Po polimeryzacji następuje translokacja, polegająca na przemieszczaniu telomerazy do nowego końca łańcucha DNA, łącząc do końca kolejne sześć nukleotydów.
Funkcje innych polimeraz DNA u eukariotów
Polimeraza DNA β odgrywa ważną rolę w usuwaniu nieprawidłowych zasad z DNA, ale nie bierze udziału w replikacji DNA.
Wiele odkrytych polimeraz DNA należy do grupy polimeraz „replikujących w wyniku translezji”. Te polimerazy są odpowiedzialne za syntezę komplementarnych nici w regionie uszkodzonego DNA.
Istnieje kilka typów polimeraz „replikujących w wyniku translesionu”. Na przykład polimeraza DNA η może replikować się na dimerach tyminy, które są wytwarzane przez światło UV.
Replikacja DNA u archebakterii
Replikacja DNA archebakterii jest podobna do replikacji u eukariontów.

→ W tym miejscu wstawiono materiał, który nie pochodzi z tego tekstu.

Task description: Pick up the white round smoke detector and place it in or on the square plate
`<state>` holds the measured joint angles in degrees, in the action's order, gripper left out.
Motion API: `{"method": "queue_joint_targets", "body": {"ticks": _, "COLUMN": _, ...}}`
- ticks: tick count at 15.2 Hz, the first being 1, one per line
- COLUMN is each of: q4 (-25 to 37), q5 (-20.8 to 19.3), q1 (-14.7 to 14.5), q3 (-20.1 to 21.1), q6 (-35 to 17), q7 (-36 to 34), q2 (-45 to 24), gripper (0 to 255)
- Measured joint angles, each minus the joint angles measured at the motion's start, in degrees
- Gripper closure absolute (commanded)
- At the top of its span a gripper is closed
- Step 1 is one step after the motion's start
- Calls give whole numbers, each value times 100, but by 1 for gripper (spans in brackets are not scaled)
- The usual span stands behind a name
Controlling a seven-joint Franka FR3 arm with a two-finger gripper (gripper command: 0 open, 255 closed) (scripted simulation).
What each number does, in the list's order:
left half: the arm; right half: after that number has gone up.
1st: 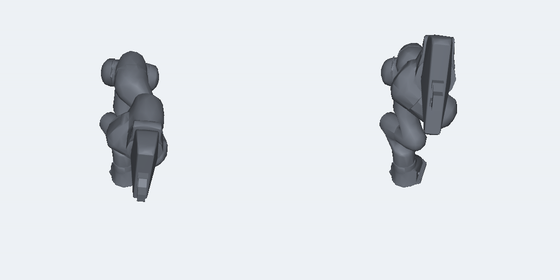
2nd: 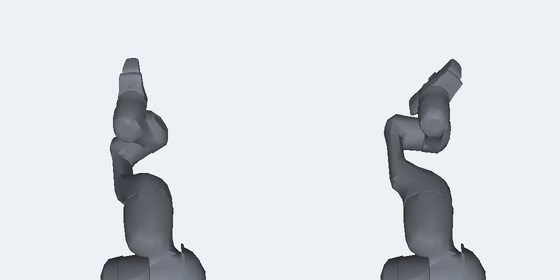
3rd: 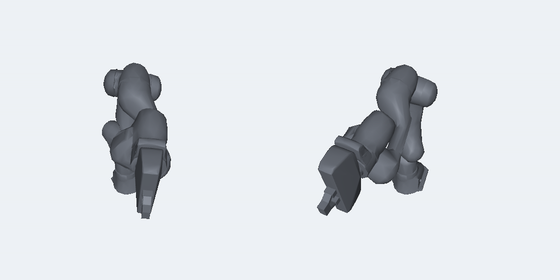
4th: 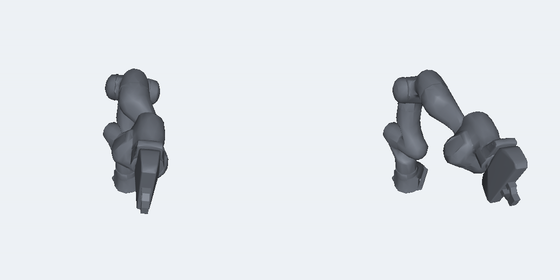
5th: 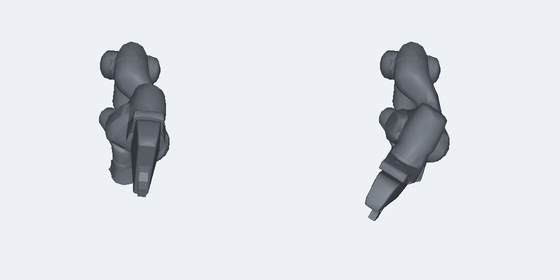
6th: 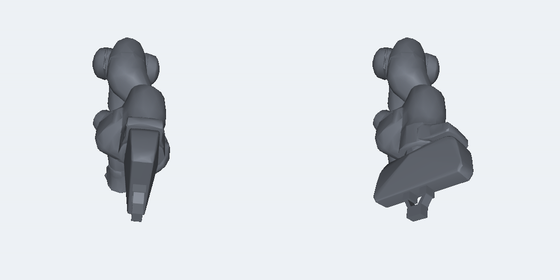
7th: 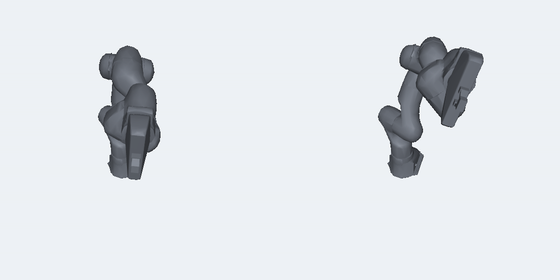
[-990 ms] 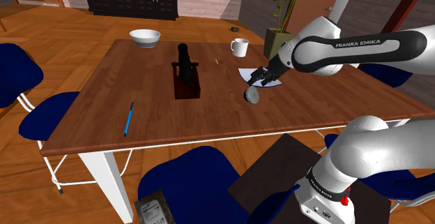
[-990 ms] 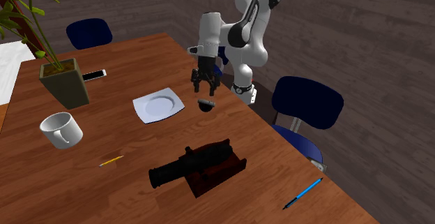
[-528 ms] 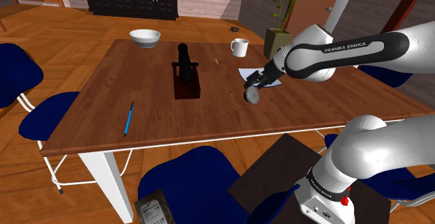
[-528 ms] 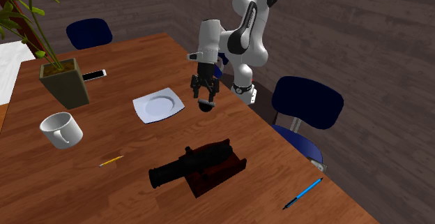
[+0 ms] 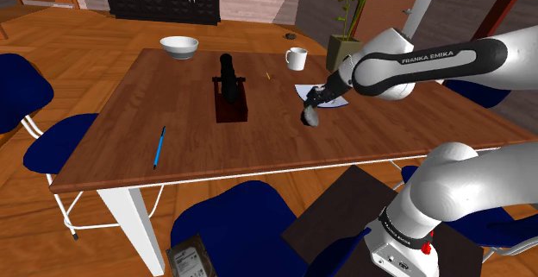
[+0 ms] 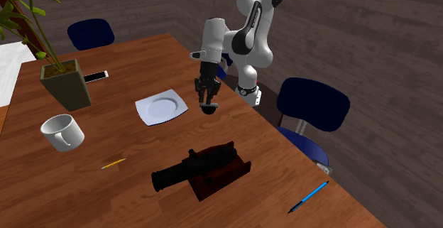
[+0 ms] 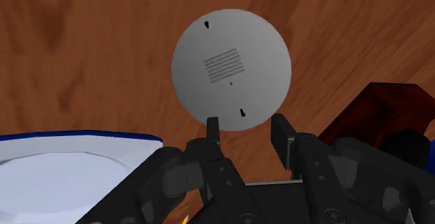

Wynika to z następujących powodów: 1) białka uczestniczące w replikacji są bardziej podobne do białek eukariontów niż prokariotów; i 2) chociaż istnieje tylko jedno miejsce replikacji, takie jak u prokariontów, jego sekwencja jest podobna do miejsca pochodzenia eukariontów.
Podobieństwo w replikacji między Archea i eukariotami potwierdza pogląd, że obie grupy są filogenetycznie bardziej ze sobą spokrewnione niż z prokariotami.
Bibliografia
- Brooker, RJ 2018. Analiza i zasady genetyki. McGraw-Hill, Nowy Jork.
- Hartwell, LH, Goldberg, ML, Fischer, JA, Hood, L. 2018. Genetyka - od genów do genomów. McGraw-Hill, Nowy Jork.
- Kušić-Tišma, J. 2011. Podstawowe aspekty replikacji DNA. InTech Open access, Chorwacja.
- Lewis, R., 2015. Koncepcje i zastosowania genetyki człowieka. McGraw-Hill, Nowy Jork.
- Pierce, BA 2005. Genetyka - podejście konceptualne. WH Freeman, Nowy Jork.